::: MATERIAL PROVIDED

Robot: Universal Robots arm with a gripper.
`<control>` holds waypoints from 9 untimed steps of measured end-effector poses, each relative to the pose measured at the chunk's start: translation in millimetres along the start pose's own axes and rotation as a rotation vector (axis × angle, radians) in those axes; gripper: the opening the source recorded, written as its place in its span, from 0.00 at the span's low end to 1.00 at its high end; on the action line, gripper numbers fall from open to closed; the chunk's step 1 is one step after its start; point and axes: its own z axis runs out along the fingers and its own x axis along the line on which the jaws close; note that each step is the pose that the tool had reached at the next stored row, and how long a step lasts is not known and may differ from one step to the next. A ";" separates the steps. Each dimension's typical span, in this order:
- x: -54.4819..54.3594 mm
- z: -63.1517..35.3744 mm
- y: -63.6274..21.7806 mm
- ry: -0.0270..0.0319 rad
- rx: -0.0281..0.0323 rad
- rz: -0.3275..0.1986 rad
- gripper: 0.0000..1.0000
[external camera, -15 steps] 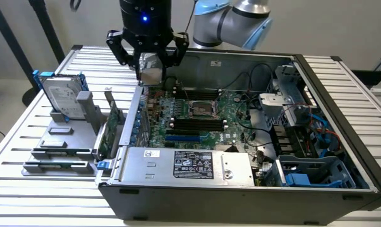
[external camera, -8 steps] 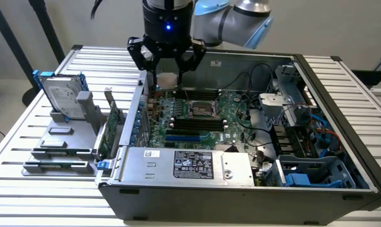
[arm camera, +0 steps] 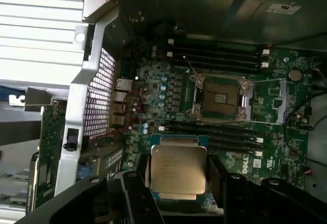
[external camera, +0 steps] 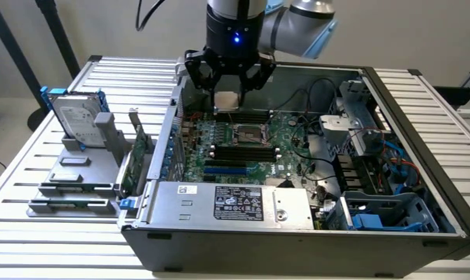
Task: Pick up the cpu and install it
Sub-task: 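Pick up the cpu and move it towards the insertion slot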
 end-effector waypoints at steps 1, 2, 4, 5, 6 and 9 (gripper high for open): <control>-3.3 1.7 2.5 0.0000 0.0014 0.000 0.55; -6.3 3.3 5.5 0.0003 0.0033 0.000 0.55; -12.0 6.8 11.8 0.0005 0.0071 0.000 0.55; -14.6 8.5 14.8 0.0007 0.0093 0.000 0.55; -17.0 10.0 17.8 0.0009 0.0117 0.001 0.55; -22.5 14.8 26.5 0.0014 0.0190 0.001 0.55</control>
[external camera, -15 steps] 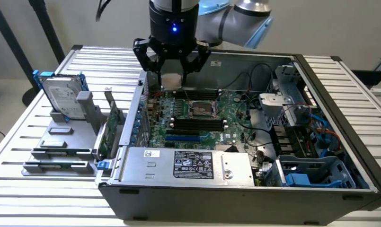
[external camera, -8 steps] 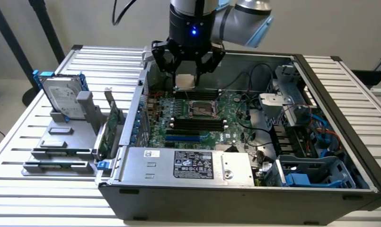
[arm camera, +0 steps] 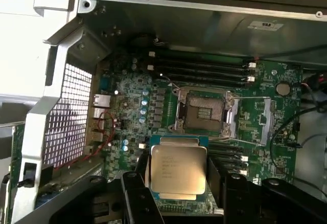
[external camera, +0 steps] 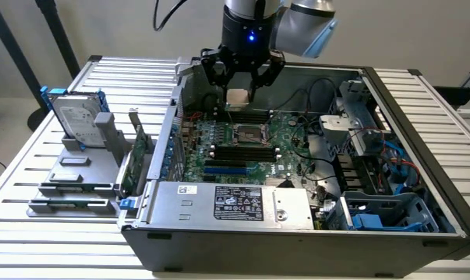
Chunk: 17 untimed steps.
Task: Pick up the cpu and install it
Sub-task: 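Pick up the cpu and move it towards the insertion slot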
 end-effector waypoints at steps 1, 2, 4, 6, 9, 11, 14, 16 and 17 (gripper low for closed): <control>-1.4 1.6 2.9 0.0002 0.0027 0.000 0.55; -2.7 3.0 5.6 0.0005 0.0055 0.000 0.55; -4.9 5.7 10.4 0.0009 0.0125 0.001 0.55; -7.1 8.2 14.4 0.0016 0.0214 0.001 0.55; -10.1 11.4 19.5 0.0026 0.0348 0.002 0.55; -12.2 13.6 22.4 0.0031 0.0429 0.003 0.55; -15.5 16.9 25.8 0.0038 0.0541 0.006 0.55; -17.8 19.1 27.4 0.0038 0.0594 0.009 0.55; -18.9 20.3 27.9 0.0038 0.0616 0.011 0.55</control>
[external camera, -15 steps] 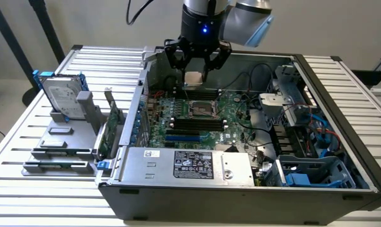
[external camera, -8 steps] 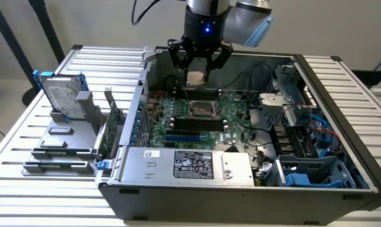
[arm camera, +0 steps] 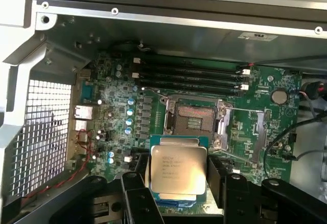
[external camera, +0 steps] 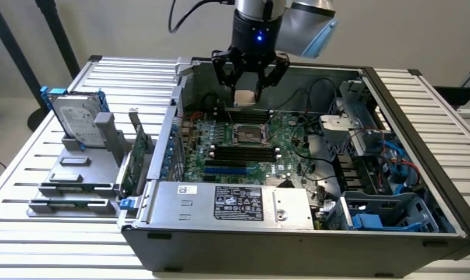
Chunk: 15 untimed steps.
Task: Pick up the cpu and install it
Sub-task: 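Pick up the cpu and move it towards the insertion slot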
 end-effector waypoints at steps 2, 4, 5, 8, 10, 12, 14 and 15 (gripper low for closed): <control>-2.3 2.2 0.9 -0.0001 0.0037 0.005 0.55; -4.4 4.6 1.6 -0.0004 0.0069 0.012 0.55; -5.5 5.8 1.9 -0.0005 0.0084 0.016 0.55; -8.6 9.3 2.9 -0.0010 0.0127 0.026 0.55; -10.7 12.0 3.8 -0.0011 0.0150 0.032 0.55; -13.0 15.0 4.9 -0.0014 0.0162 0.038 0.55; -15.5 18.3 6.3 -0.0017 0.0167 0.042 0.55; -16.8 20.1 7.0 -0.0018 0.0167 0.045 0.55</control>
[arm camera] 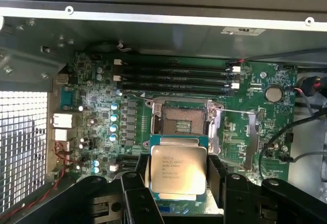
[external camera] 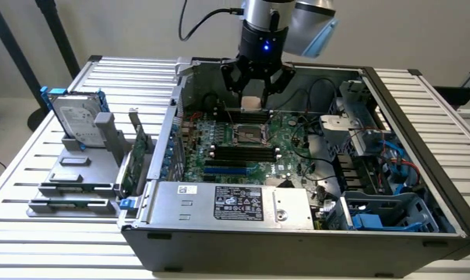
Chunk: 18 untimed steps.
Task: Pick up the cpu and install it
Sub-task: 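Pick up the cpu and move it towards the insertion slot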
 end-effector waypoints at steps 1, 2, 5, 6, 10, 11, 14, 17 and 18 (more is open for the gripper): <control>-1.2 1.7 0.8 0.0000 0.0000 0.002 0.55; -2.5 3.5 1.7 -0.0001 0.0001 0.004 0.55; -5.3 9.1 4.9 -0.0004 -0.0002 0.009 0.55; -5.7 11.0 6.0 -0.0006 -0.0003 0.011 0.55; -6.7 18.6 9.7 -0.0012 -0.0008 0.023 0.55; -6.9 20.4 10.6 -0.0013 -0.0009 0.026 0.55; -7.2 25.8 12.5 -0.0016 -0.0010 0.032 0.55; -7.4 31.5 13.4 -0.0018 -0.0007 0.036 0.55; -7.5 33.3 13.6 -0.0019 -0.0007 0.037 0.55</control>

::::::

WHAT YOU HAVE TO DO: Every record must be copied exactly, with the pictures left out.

TASK OUTPUT:
Robot: Universal Robots arm with a gripper.
`<control>` holds waypoints from 9 untimed steps of measured end-effector poses, each relative to the pose measured at the chunk's start: translation in millimetres along the start pose's own axes and rotation as a rotation vector (axis × angle, radians) in those axes; gripper: the opening the source recorded, written as its place in its span, from 0.00 at the span's low end to 1.00 at its high end; on the action line, gripper numbers fall from open to closed; the chunk's step 1 is one step after its start; point and axes: its own z axis runs out along the fingers and its own x axis along the line on which the jaws close; note that each step is the pose that the tool had reached at the next stored row, and how long a step lasts is not known and may differ from one step to the next. A ";" separates the steps. Each dimension's typical span, in this order:
- x: -54.4819..54.3594 mm
- z: -63.1517..35.3744 mm
- y: -63.6274..21.7806 mm
- ry: -0.0270..0.0319 rad
- rx: -0.0281..0.0323 rad
- rz: -0.3275..0.1986 rad
- gripper: 0.0000..1.0000
[external camera, -15 steps] 
[external camera, -8 steps] 
[arm camera, +0 steps] 
[external camera, +0 steps] 
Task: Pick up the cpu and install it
Sub-task: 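Pick up the cpu and move it towards the insertion slot
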 end-effector waypoints at steps 1, 2, 4, 5, 6 and 9 (gripper high for open): <control>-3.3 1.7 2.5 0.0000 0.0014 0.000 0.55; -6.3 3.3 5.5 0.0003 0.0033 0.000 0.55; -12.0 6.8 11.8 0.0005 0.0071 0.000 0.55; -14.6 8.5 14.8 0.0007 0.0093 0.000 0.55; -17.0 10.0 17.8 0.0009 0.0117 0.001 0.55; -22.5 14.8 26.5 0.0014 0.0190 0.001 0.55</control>
[external camera, -15 steps] 
[external camera, -8 steps] 
[arm camera, +0 steps] 
[external camera, +0 steps] 
Chunk: 17 untimed steps.
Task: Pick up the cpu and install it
Sub-task: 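Pick up the cpu and move it towards the insertion slot
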 end-effector waypoints at steps 1, 2, 4, 6, 9, 11, 14, 16 and 17 (gripper low for closed): <control>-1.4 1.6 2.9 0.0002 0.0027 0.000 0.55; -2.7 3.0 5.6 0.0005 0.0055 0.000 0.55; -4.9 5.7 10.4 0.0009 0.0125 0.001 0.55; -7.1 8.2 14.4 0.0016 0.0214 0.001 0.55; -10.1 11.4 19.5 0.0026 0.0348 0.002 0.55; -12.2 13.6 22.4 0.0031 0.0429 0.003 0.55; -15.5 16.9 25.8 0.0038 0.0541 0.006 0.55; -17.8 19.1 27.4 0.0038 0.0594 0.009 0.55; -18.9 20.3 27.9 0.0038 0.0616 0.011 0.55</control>
[external camera, -15 steps] 
[external camera, -8 steps] 
[arm camera, +0 steps] 
[external camera, +0 steps] 
Chunk: 15 untimed steps.
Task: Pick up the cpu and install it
Sub-task: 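Pick up the cpu and move it towards the insertion slot
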 end-effector waypoints at steps 2, 4, 5, 8, 10, 12, 14 and 15 (gripper low for closed): <control>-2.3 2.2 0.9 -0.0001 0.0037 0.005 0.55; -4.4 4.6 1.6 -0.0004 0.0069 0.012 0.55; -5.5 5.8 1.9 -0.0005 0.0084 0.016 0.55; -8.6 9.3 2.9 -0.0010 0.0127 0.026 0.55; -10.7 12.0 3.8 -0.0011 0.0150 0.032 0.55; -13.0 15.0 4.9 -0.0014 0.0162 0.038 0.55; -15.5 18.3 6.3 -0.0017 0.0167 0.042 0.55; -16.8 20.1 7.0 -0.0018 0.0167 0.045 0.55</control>
[arm camera] 
[external camera] 
Chunk: 18 untimed steps.
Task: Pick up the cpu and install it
Sub-task: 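Pick up the cpu and move it towards the insertion slot
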 end-effector waypoints at steps 1, 2, 5, 6, 10, 11, 14, 17 and 18 (more is open for the gripper): <control>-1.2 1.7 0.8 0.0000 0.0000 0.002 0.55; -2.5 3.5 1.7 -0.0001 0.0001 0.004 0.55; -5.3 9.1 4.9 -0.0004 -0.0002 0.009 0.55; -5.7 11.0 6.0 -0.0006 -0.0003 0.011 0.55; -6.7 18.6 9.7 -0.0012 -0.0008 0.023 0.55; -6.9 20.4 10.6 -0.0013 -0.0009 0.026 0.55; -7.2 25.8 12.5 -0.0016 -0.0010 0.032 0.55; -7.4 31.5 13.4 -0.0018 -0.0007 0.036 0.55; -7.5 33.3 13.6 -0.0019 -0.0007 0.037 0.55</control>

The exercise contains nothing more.